Problem to work on >>
Wherever the word "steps" appears in a line below, that line counts; report the total number of such lines only.

Records from a data source

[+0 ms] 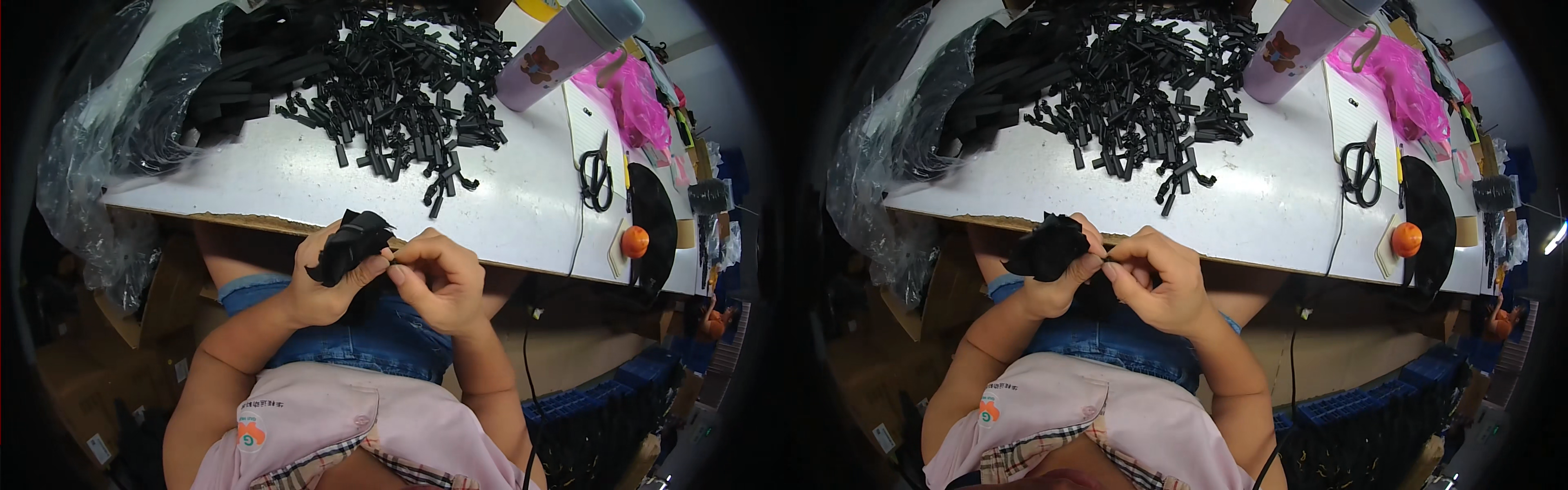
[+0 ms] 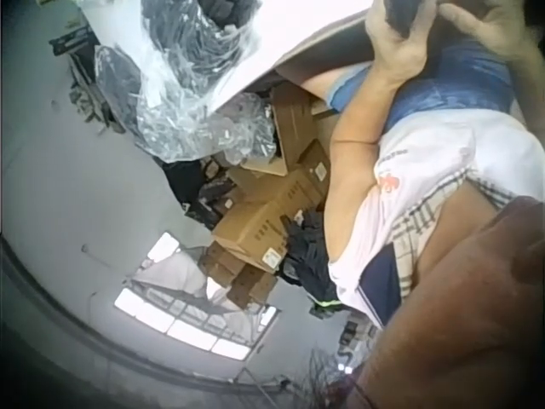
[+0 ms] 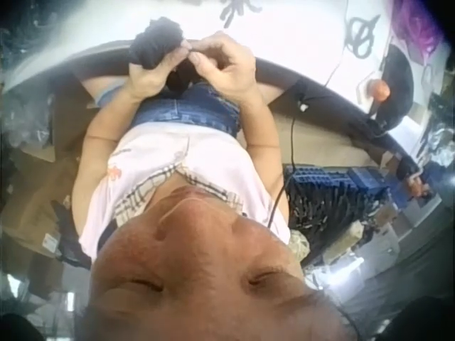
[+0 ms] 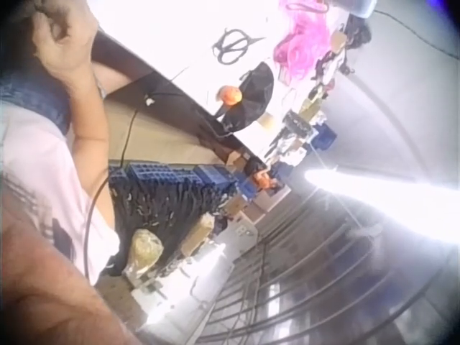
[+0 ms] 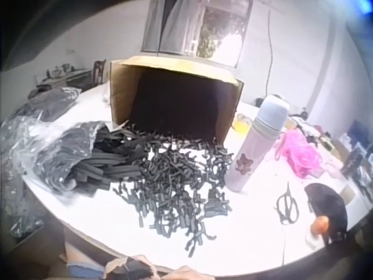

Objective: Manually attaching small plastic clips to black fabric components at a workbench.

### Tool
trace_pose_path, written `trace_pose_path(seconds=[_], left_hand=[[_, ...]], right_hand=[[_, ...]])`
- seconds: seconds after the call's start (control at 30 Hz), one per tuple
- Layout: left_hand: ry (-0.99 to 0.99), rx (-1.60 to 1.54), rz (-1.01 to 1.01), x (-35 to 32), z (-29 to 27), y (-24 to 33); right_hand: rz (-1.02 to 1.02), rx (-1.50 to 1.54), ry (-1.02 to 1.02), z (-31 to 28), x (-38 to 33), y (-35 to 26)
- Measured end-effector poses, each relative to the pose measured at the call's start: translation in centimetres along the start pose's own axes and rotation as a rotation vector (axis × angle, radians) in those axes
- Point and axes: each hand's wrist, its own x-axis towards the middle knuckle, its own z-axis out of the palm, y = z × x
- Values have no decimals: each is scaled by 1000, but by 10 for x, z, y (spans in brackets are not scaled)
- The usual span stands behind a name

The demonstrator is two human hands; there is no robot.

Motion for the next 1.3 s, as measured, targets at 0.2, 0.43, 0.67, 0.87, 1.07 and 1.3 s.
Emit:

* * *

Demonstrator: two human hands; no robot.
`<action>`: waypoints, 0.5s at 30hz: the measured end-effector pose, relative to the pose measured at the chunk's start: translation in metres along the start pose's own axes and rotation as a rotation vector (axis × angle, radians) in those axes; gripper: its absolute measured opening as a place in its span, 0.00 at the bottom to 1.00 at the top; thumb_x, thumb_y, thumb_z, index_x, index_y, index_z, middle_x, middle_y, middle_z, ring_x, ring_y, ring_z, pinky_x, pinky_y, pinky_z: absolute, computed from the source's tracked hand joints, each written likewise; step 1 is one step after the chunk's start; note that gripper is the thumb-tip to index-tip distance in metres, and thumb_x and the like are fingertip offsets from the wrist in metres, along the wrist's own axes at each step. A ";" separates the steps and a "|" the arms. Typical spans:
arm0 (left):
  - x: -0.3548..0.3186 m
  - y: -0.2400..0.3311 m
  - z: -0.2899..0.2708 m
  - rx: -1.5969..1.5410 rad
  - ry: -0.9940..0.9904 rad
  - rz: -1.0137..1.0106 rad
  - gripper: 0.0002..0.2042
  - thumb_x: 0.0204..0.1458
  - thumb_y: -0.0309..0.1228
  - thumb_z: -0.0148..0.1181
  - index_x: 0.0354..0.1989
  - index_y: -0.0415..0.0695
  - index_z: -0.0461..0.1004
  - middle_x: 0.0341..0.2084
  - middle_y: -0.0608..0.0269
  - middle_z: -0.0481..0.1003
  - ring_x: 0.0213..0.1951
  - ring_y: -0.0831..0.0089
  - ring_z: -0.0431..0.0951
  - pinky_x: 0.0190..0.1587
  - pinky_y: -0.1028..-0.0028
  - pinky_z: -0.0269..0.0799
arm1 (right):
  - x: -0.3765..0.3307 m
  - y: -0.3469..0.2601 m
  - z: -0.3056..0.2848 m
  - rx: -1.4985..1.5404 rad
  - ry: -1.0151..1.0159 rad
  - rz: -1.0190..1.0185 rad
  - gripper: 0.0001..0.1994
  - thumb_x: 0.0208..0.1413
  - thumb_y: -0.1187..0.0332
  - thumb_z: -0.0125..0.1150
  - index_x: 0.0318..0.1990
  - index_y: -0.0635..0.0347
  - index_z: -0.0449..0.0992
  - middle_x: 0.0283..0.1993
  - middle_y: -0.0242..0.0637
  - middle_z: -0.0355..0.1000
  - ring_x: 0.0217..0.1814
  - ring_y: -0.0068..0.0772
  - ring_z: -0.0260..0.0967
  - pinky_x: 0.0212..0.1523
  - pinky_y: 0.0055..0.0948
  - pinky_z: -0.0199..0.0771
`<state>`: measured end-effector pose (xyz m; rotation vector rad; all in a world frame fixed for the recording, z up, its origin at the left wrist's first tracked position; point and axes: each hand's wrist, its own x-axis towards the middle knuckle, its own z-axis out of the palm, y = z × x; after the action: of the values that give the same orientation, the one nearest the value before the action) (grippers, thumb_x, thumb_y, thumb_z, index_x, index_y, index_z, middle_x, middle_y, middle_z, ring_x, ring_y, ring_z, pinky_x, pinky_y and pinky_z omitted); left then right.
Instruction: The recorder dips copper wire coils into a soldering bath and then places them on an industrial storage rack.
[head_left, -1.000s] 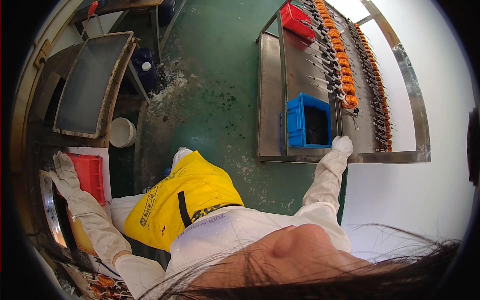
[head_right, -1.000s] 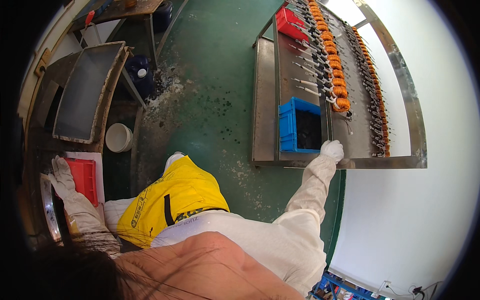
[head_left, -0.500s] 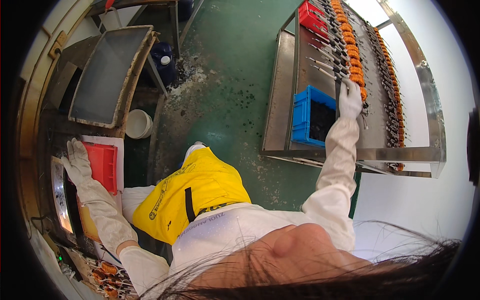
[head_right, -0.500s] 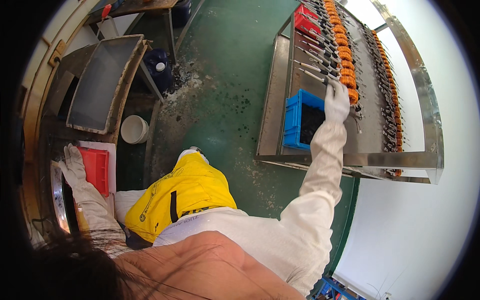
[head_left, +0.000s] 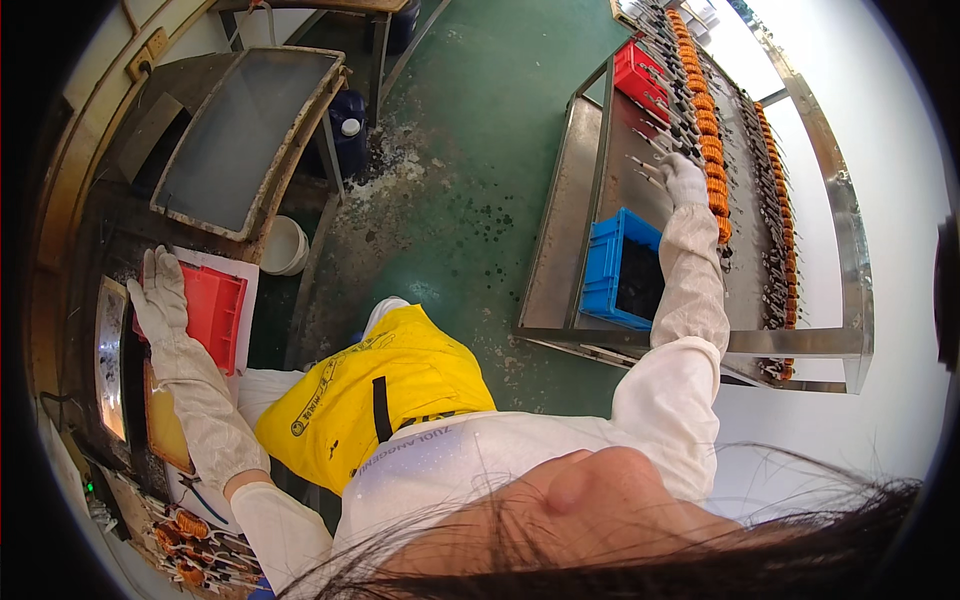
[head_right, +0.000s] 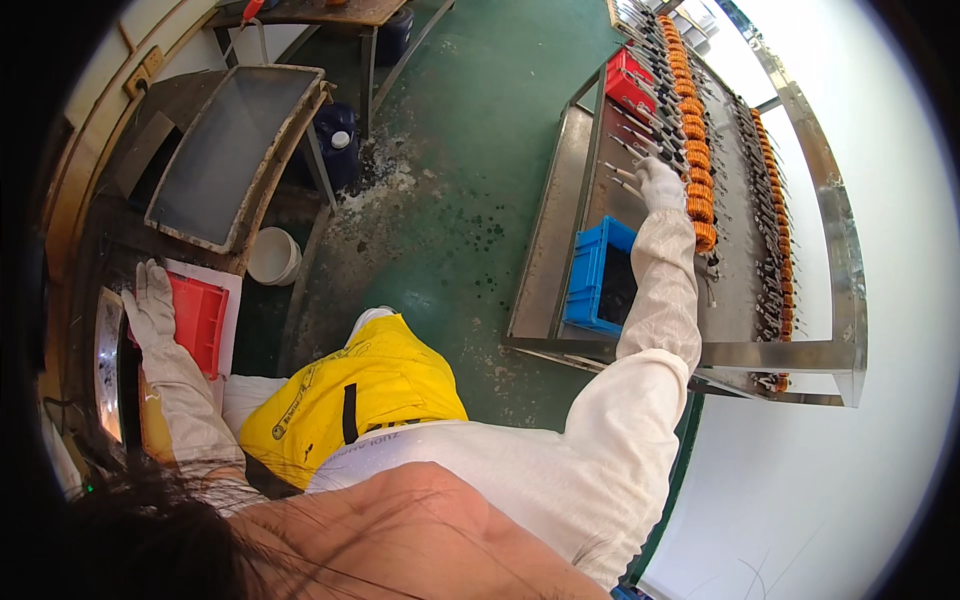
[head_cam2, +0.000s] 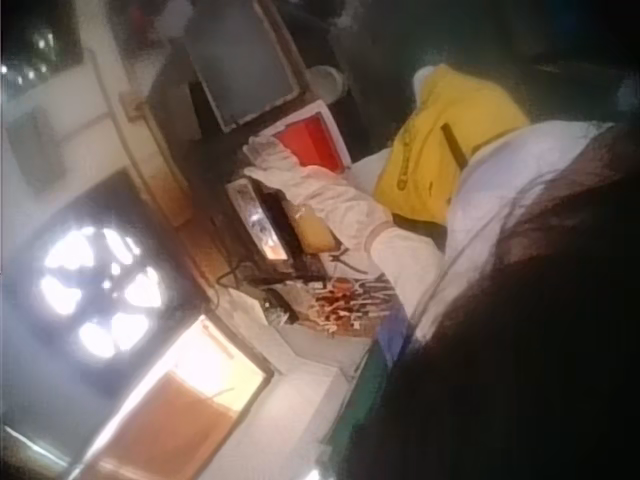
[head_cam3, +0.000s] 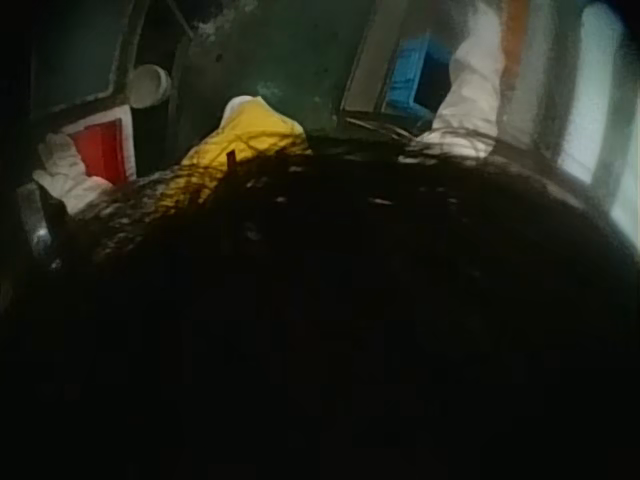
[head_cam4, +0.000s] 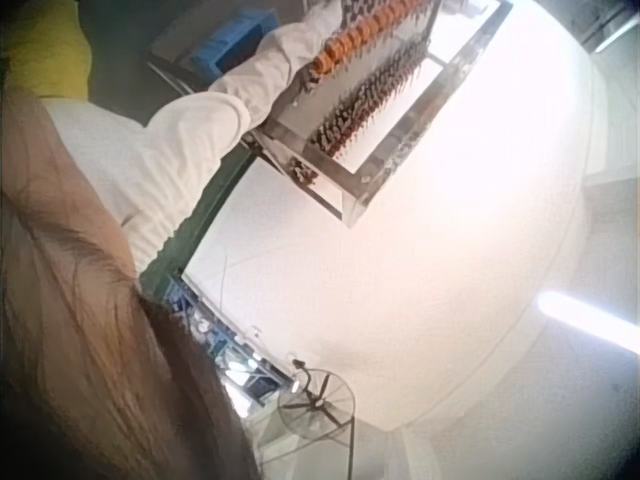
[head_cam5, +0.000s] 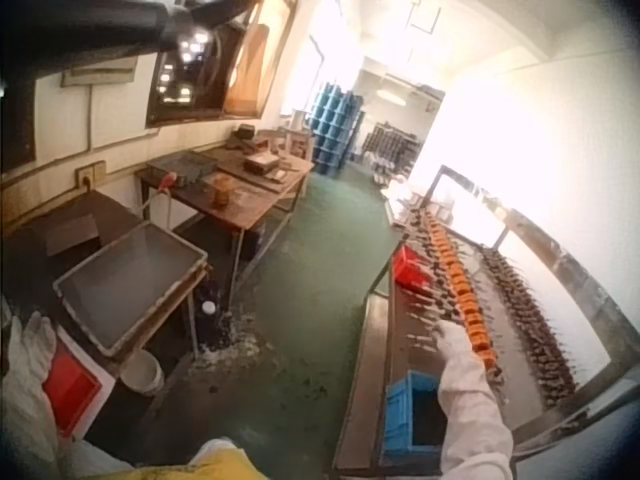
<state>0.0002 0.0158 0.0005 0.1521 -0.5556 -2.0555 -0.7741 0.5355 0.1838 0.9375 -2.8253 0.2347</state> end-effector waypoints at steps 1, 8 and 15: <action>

Exercise answer >>
2